Mereka semua akan berusaha menghalang-halangi dakwahnya karena dia telah menghalangi
 mereka dari kesyirikan, bid’ah dan kemaksiatan yang selama ini mereka tekuni.”
 (Taisirul wushul, hal. 13-14)

Sabar dan Kemenangan

Syaikh Muhammad bin Shalih Al ‘Utsaimin rahimahullah berkata, “Allah ta’ala berfirman
 kepada Nabi-Nya, “Dan sungguh telah didustakan para Rasul sebelummu, maka mereka
 pun bersabar menghadapi pendustaan terhadap mereka dan mereka juga disakiti sampai tibalah
 pertolongan Kami.” (QS. Al An’aam [6]: 34).
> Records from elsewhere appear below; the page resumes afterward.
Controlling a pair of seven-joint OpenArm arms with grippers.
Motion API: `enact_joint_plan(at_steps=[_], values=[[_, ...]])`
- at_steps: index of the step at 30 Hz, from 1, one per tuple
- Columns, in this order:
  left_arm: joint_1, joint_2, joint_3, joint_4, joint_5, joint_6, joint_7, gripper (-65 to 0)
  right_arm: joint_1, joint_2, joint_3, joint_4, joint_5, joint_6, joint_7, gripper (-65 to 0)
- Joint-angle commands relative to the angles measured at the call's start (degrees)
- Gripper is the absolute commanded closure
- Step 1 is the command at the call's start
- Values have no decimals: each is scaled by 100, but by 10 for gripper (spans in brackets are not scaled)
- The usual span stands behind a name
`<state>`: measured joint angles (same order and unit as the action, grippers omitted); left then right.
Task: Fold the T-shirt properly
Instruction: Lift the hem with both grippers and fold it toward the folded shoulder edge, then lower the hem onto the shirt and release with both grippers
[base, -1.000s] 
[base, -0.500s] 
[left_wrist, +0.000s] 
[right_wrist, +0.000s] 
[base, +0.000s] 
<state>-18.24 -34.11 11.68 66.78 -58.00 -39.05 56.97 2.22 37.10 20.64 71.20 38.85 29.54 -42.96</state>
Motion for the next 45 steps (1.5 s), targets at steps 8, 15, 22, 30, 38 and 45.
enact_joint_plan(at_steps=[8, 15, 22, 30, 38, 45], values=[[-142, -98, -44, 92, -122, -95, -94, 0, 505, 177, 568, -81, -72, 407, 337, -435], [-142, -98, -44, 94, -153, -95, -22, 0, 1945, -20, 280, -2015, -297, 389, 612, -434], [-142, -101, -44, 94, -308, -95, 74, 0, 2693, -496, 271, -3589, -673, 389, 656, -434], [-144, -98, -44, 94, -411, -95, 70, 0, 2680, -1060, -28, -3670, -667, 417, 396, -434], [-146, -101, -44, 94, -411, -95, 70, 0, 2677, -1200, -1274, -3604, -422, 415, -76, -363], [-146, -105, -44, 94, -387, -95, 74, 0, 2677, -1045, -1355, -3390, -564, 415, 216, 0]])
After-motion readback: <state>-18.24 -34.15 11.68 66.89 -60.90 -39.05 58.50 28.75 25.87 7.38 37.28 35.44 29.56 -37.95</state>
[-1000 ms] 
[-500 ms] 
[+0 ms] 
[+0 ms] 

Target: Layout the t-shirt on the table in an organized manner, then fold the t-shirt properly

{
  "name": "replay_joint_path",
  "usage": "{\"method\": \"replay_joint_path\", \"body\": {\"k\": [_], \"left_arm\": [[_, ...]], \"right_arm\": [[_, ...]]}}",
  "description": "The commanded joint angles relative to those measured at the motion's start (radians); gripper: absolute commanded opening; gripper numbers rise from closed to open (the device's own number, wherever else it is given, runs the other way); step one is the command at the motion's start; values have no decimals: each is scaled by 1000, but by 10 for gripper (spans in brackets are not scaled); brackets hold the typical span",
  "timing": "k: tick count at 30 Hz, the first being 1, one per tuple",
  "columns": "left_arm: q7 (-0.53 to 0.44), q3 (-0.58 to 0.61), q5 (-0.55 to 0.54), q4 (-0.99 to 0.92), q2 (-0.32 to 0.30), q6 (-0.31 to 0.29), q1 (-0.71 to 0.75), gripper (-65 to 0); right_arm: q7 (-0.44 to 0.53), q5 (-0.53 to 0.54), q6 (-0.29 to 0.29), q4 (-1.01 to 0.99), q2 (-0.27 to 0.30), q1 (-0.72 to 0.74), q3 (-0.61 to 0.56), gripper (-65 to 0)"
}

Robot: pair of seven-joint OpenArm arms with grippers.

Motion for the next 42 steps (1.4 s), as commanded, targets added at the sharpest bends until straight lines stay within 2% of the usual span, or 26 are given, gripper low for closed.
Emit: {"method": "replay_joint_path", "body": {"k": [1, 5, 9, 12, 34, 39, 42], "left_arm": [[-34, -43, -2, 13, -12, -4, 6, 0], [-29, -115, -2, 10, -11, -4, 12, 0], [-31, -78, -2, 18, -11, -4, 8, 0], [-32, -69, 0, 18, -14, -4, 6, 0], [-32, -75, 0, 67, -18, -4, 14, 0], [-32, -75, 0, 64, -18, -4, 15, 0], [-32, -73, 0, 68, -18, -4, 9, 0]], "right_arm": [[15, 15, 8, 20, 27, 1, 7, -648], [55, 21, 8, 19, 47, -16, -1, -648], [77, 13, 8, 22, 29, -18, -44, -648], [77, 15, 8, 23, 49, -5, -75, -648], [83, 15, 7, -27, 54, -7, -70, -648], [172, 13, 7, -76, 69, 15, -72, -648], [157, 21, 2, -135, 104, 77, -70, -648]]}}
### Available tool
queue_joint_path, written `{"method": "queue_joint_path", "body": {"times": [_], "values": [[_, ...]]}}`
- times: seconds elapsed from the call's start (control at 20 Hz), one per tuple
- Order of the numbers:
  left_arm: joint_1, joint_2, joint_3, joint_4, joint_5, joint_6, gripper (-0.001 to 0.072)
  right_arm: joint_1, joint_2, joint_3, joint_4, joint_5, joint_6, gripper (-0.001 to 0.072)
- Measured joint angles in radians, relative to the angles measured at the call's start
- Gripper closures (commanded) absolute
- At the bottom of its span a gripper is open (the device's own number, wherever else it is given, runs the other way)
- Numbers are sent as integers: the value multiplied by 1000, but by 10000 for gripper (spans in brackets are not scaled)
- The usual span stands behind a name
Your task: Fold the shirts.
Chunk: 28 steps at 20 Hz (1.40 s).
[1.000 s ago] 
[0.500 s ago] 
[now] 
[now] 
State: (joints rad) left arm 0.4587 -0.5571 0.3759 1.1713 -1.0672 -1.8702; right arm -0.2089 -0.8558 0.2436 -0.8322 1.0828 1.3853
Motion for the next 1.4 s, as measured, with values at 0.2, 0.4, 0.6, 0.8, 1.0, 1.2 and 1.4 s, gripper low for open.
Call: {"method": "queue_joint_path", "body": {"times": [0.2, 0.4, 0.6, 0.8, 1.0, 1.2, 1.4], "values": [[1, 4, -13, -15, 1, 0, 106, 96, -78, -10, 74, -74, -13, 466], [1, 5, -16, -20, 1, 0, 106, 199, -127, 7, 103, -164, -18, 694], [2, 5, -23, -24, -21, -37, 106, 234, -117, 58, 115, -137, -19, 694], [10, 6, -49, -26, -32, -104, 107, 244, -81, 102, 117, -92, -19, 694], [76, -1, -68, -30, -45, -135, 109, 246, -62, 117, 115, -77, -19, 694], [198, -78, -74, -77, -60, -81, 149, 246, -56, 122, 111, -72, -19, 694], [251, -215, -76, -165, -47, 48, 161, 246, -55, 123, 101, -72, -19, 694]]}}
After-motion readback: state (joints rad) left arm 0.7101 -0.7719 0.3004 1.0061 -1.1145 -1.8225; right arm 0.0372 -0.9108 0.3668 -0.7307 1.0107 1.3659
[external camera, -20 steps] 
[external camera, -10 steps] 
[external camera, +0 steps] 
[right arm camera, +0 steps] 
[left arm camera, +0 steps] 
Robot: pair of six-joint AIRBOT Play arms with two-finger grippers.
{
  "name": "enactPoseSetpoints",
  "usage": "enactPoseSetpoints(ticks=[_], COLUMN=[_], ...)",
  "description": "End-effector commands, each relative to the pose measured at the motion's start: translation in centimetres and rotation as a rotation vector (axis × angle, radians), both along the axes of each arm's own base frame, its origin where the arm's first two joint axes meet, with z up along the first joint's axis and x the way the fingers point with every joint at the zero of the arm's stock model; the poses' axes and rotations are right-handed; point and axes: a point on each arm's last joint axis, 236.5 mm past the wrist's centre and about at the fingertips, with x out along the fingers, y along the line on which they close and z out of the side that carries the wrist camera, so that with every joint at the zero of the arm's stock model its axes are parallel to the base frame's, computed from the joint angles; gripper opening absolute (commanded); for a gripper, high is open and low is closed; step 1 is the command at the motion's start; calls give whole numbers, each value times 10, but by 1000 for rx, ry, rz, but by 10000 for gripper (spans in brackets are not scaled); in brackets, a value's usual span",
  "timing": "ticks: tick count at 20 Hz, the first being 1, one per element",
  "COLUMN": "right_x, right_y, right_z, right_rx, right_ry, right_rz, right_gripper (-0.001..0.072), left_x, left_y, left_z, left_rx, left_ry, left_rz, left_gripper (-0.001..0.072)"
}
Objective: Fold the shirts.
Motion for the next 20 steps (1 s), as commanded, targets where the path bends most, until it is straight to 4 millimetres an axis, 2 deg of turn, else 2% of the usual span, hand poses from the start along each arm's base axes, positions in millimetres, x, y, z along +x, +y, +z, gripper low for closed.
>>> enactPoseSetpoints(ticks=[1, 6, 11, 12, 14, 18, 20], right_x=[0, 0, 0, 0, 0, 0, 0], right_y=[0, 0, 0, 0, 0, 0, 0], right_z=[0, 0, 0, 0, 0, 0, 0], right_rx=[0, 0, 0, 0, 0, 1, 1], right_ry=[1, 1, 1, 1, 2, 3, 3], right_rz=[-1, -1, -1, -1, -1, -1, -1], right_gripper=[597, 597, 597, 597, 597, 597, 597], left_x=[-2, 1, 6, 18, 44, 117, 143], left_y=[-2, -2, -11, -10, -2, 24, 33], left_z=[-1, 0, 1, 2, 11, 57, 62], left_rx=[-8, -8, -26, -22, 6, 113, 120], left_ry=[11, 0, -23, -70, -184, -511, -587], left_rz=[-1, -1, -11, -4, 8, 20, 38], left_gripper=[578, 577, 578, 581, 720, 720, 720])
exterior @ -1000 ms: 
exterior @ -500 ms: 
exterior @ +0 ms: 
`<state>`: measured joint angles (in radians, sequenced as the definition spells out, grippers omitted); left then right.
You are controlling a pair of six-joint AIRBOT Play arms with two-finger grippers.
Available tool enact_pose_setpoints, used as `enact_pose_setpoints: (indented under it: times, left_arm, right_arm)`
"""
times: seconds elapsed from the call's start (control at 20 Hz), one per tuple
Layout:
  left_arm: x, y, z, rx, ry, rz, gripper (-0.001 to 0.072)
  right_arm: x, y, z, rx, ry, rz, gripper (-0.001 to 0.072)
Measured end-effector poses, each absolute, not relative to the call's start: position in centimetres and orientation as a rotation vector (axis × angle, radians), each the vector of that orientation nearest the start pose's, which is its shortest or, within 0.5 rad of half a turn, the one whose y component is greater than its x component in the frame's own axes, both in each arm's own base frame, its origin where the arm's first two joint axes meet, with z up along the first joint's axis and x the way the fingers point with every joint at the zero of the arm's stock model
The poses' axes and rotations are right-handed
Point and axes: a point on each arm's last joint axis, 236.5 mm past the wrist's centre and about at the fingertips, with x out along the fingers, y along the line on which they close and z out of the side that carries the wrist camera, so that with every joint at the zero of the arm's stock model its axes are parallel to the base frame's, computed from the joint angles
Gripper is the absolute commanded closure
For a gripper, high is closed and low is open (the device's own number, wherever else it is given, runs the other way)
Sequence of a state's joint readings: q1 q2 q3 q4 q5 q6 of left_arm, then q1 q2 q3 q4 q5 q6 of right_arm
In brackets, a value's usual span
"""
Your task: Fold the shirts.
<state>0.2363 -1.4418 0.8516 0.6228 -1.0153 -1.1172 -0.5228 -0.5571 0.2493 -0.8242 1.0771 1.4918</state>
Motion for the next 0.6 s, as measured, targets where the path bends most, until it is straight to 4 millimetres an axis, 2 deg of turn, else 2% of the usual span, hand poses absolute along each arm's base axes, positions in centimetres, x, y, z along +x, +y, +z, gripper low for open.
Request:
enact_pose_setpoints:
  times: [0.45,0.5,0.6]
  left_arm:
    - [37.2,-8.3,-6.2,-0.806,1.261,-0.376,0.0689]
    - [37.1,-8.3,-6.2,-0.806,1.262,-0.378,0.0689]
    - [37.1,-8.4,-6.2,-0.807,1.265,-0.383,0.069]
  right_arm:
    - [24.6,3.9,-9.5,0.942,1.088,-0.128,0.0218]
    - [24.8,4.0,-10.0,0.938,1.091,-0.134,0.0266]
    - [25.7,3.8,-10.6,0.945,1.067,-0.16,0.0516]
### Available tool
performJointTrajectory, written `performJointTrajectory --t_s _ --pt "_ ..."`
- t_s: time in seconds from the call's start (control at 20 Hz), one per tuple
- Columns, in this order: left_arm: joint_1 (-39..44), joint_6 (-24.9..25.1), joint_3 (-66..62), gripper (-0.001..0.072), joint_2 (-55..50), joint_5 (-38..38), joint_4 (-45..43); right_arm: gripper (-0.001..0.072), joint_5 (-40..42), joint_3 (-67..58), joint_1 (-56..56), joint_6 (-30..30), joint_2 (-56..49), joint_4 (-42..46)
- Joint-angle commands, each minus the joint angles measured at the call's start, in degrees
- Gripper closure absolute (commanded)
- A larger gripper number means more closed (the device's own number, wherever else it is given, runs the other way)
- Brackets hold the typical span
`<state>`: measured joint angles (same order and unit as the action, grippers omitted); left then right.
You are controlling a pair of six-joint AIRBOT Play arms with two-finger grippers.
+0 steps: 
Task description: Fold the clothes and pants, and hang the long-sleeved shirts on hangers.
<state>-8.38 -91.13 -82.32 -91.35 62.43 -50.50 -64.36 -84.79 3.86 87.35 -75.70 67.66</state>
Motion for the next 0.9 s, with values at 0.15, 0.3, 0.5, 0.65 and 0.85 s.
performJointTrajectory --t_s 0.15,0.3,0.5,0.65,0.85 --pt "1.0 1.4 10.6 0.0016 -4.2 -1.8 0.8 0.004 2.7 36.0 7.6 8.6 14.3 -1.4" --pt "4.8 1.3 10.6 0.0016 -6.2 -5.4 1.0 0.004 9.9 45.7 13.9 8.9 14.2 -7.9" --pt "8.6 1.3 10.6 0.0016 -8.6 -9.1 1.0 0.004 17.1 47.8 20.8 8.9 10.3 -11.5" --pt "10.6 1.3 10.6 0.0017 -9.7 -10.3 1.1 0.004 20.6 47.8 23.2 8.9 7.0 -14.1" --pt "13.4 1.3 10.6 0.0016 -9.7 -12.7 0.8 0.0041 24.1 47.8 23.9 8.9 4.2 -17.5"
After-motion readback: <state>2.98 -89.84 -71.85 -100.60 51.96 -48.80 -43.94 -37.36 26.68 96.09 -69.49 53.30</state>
Semakin besar gangguan yang diterima niscaya semakin dekat pula datangnya kemenangan. 
Dan bukanlah pertolongan/kemenangan itu terbatas hanya pada saat seseorang (da’i) masih
 hidup saja sehingga dia bisa menyaksikan buah dakwahnya terwujud. Akan tetapi
 yang dimaksud pertolongan itu terkadang muncul di saat sesudah kematiannya. Yaitu 
ketika Allah menundukkan hati-hati umat manusia sehingga menerima dakwahnya serta 
berpegang teguh dengannya. Sesungguhnya hal itu termasuk pertolongan yang didapatkan 
oleh da’i ini meskipun dia sudah mati.

Maka wajib bagi para da’i untuk bersabar dalam melancarkan dakwahnya dan tetap
 konsisten dalam menjalankannya. Hendaknya dia bersabar dalam menjalani agama Allah
 yang sedang didakwahkannya dan juga hendaknya dia bersabar dalam menghadapi 
rintangan dan gangguan yang menghalangi dakwahnya. Lihatlah para Rasul shalawatullaahi
 wa salaamuhu ‘alaihim. Mereka juga disakiti dengan ucapan dan perbuatan sekaligus.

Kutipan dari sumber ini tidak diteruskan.